References made around 50 B.C. show that, by that time, certain essential elements of modern marine insurance were already present such as insurable interest; the assumption of the risk by someone other than the owner of the property; and the payment of a premium as a consideration for the indemnities offered. The development of marine insurance is obscure until the 13th century. The real origins of marine insurance, as it is practised today, can be traced to Italy at that time. It was associated with the merchants of the cities of Lombardy (region, Italy) particularly Florence, around 1250 A.D. The oldest existing insurance policy, dated 23 October 1347, was written by Lombard merchants and it insured the ship, Santa Clara, on a voyage from Genoa to Majorca.
The Lombards immigrated to other countries and, by the 14th century, were practising marine insurance in England, Belgium, and France, as well as in Italy. Contemporaneously with the Lombards, marine insurance was practised by the merchants of the Hansa towns in northern Europe. In the 13th century, these towns formed the Hanseatic League, which would come to control world shipping until the 16th century. Some of the Hansa merchants immigrated to England.
These merchants eventually monopolized the English overseas trade, especially in wool, while the Lombards controlled banking in England. Both practised marine insurance as well. In the 17th century, there were no insurance companies; the practice was for individuals, who came to be called underwriters because they wrote their names beneath the wording on insurance policies, to guarantee commercial ventures on a personal basis.
Among the innumerable 17century London coffee houses where underwriters would meet, was one called Lloyd’s coffee house, situated on Tower Street near the Thames. This location attracted the patronage of those interested in and connected with the sea. Lloyd’s was merely a convenient and, apparently congenial place for merchants of common interest to meet, chat, and transact insurance and other business. In 1779, a general meeting of Lloyd’s adopted standards forms of insurance policies. The first major marine insurance companies were established when the “South Sea Bubble” burst in the early 1700s.

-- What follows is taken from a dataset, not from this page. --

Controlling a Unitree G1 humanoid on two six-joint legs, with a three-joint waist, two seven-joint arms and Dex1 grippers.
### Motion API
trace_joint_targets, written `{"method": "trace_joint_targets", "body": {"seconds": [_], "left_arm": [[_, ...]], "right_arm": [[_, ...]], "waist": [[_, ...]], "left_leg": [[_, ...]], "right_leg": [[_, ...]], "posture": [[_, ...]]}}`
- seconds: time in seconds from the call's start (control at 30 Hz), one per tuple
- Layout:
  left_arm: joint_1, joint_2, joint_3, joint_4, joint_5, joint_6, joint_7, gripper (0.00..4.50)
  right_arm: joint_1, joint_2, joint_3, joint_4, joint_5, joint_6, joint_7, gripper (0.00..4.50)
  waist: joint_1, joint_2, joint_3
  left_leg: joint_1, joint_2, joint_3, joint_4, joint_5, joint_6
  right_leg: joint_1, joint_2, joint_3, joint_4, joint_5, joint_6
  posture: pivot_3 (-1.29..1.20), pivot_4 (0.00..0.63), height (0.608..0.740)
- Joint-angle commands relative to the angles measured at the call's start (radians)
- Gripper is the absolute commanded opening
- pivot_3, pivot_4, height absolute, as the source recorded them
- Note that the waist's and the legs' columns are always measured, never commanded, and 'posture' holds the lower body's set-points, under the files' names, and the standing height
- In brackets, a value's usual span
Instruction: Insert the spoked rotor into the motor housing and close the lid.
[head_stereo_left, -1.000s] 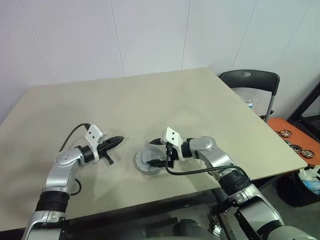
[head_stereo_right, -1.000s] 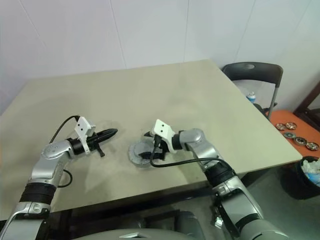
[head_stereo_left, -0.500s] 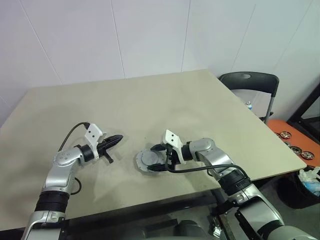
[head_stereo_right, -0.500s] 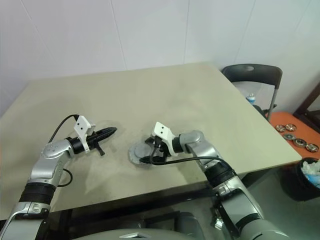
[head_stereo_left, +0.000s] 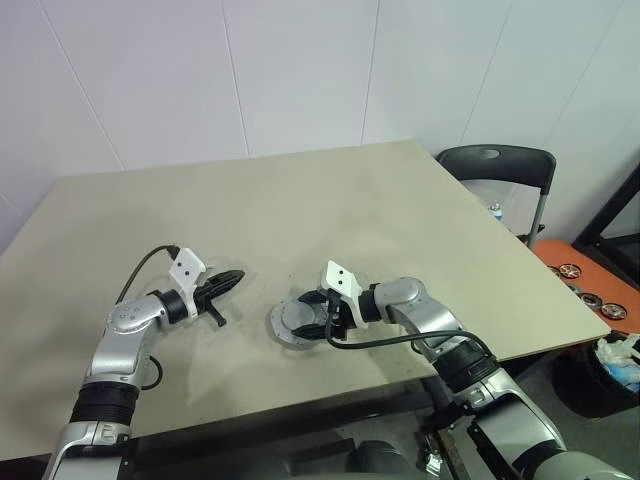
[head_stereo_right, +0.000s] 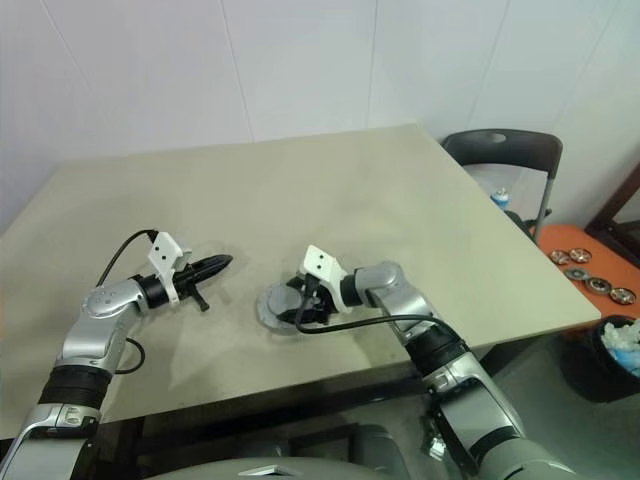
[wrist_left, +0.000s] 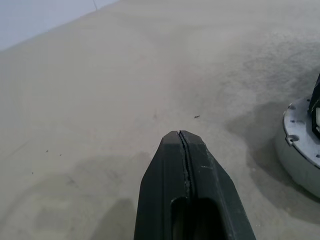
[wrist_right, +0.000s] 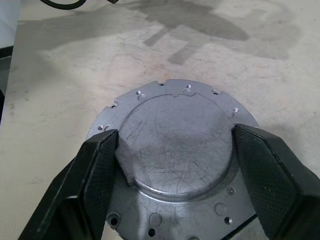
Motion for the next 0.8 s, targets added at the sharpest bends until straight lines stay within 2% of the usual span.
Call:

The South Seas Company had been incorporated in 1710 with a charter that gave it a monopoly on trade with the South Seas. The company after realising that its trading opportunities in that area were not sufficient to be very profitable, developed a scheme to convert the entire national debt of England into a single redeemable obligation to the company at a low rate of interest in return for a monopoly on British foreign trade outside Europe. In1991, the London market produced a new standard policy wording known as the MAR 91 forms, using the Institute Clauses.
The MAR form is simply a general statement of insurance; the Institute Clauses are used to set out the detail of insurance cover. In practice, the policy document usually consists of the MAR form used as a cover, with the Clauses stapled to the inside. The Marine Insurance Act 1906 (8 Edw. 7 c.41) is a UK Act of Parliament regulating marine insurance. The Act applies both to ‘’ship and cargo” marine insurance, and to protection and indemnity insurance (P&I) cover. The Marine Insurance Act 1906 has been highly influential, as it governs not merely English Law, but it also dominates marine insurance worldwide through its wholesale adoption by other jurisdictions.